* [Data records]:
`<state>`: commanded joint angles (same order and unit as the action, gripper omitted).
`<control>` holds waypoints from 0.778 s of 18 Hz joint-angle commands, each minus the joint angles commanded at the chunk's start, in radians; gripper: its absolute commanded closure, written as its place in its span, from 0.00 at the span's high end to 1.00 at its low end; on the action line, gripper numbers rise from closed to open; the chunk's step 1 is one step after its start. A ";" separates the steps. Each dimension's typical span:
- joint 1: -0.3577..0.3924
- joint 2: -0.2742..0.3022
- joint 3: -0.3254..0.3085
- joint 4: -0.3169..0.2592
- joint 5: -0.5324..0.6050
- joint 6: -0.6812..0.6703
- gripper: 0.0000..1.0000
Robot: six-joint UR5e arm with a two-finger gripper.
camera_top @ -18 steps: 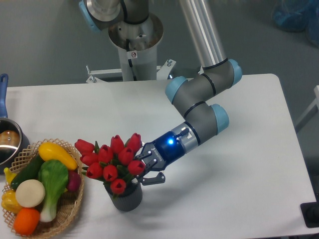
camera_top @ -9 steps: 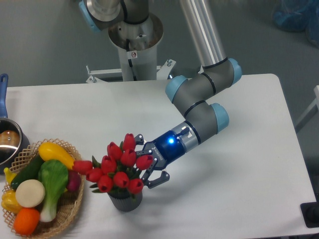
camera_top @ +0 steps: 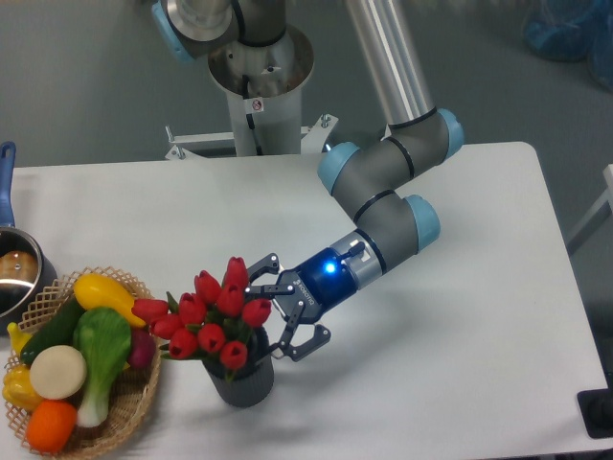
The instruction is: Insert the flowers into the vase
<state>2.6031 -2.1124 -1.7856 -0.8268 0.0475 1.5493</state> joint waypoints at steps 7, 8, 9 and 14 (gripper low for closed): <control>0.052 0.103 -0.029 -0.002 0.137 -0.003 1.00; 0.055 0.112 -0.034 -0.002 0.144 0.003 1.00; 0.057 0.114 -0.028 0.002 0.167 0.008 1.00; 0.064 0.167 0.012 0.003 0.334 0.006 1.00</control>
<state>2.6676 -1.9452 -1.7734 -0.8237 0.3818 1.5555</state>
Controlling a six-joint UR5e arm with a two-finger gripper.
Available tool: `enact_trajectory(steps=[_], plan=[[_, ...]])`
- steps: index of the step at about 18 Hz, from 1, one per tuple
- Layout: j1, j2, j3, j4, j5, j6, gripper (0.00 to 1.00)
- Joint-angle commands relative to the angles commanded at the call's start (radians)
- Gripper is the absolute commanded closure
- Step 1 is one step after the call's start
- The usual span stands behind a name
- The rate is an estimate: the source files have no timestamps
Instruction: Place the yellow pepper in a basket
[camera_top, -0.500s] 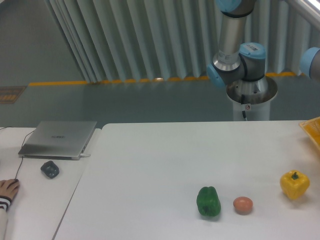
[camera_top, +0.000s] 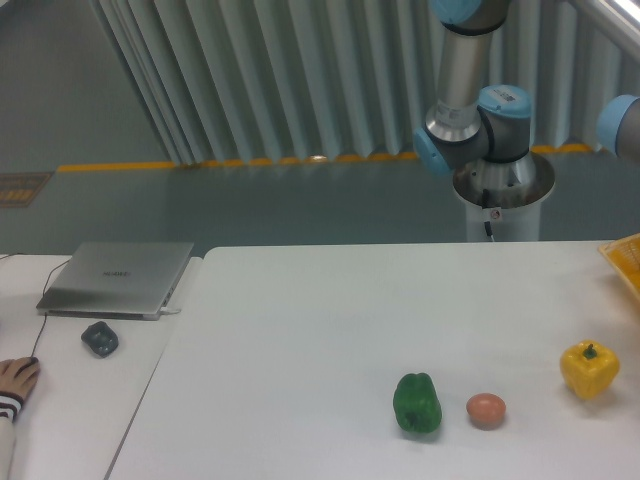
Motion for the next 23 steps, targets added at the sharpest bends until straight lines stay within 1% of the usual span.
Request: enact_trajectory(steps=[1,5,8,10,12,14,16,17,18,23], plan=[[0.002,0.002,-0.005,0.009,-0.021,0.0,0.0],[0.032,0.022,-0.037,0.011,-0.135,-0.012,0.0],[0.025,0.06,-0.035,-0.001,-0.127,-0.07,0.0],[0.017,0.061,-0.031,-0.003,-0.135,-0.162,0.0],[0.015,0.058,-0.032,-0.003,-0.135,-0.173,0.0],[-0.001,0.055,-0.038,0.002,-0.141,-0.182,0.0],[-0.008,0.054,-0.04,0.008,-0.176,-0.248,0.0],[-0.009,0.051,-0.04,0.012,-0.231,-0.306,0.0],[-0.014,0.048,-0.04,0.018,-0.247,-0.339,0.0],[-0.054,0.026,-0.048,0.061,-0.247,-0.516,0.0]])
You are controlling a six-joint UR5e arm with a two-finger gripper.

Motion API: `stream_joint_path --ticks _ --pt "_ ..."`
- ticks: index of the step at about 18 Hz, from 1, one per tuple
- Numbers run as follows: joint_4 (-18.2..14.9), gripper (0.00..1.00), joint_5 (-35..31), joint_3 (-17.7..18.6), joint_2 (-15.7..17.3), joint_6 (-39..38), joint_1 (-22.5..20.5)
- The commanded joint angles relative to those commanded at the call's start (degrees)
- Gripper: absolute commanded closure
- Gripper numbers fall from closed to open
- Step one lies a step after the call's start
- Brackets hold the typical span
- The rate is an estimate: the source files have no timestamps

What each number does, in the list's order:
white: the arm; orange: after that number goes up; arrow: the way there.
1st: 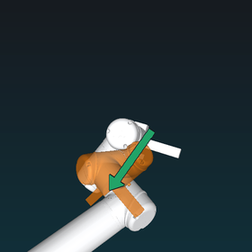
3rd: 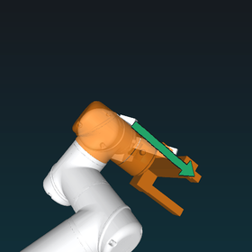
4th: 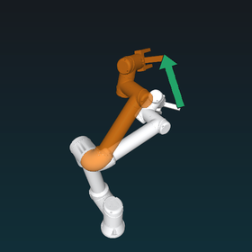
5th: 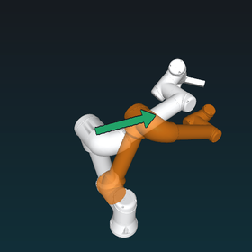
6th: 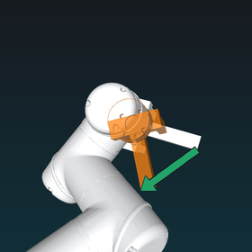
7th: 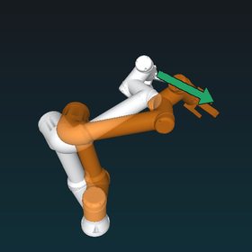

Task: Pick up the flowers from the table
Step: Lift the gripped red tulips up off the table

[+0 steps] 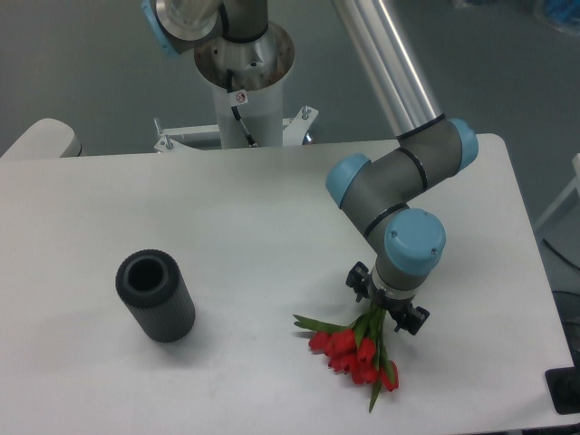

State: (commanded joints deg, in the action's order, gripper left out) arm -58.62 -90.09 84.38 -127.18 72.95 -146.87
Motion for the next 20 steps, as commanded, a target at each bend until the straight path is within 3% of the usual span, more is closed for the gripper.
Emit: stream_joint_path --ticks 2,11,16,20 --pt "-0.09 0.66 0.0 -0.17 0.09 0.18 0.0" --pt "-1.14 0.72 -0.09 -1.05 2.72 0.79 -0.09" --pt "-4.04 0.72 -0.09 -5.61 2.82 0.79 -0.18" --pt "-4.31 0.81 0.18 -6.59 2.81 0.79 -0.18"
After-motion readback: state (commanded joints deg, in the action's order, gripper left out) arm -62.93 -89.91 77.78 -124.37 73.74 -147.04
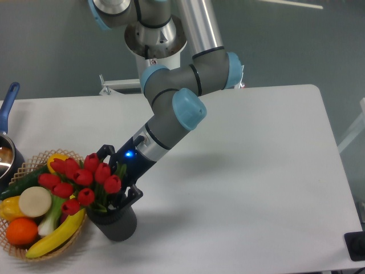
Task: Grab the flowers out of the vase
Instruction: 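Close the gripper on the tulip stems just above the vase rim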
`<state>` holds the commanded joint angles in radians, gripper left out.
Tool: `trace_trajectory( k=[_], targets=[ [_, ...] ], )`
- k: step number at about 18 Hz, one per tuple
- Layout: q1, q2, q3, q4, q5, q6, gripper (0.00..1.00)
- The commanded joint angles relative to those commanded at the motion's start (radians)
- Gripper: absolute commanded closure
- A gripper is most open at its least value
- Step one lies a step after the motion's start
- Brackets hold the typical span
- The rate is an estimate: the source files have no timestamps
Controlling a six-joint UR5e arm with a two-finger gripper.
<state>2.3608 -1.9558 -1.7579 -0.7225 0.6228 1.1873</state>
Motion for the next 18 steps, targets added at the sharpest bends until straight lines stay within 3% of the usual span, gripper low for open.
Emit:
trace_trajectory(
  k=[9, 18],
  targets=[
    [0.002, 0.009, -0.006, 0.000, -0.002, -0.002, 0.64],
    [0.011, 0.029, -0.026, 0.000, -0.011, -0.005, 0.64]
  ],
)
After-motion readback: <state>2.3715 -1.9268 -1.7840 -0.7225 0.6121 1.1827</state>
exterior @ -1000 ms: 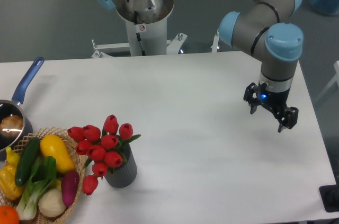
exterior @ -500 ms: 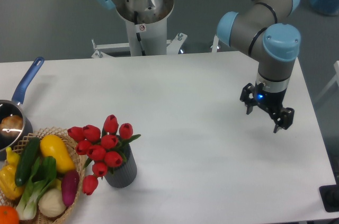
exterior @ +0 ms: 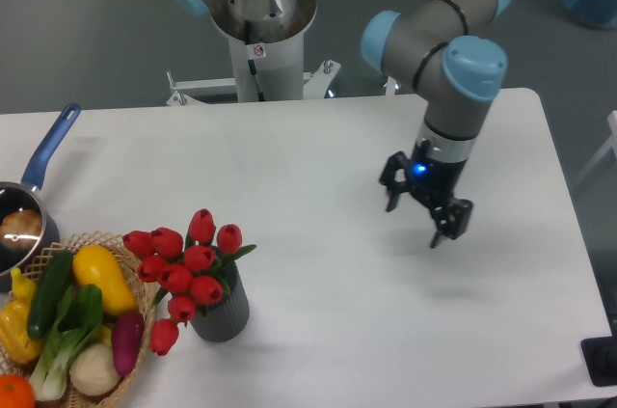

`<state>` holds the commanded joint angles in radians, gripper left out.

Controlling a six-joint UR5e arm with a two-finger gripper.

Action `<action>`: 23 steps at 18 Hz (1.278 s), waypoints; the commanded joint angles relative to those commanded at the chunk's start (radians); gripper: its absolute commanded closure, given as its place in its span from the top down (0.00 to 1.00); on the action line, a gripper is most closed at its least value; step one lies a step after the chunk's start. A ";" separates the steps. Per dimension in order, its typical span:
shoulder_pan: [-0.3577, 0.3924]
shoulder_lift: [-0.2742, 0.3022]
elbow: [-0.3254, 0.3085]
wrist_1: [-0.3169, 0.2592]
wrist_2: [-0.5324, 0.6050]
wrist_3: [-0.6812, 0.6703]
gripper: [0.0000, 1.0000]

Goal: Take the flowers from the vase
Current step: 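Move the open gripper toward the red tulip stems above the black vase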

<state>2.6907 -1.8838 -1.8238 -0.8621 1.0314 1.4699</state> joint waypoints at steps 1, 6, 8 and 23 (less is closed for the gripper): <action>-0.009 0.011 -0.003 -0.003 -0.043 -0.023 1.00; -0.064 0.029 -0.008 -0.008 -0.221 -0.075 1.00; -0.093 0.031 -0.003 -0.005 -0.293 -0.124 1.00; -0.187 -0.015 0.038 0.002 -0.537 -0.267 1.00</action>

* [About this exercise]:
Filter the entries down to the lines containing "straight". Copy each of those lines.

* [Finished exercise]:
Motion for the next 23 steps, targets added at the sharpest bends until straight lines stay within 1% of the usual span.
Motion for the next 20 steps, as commanded, a target at each bend until the straight path is within 3% of the usual span, more is closed for the gripper.
Motion for the next 18 steps, targets added at the sharpest bends until straight lines stay within 3% of the usual span, gripper low for open.

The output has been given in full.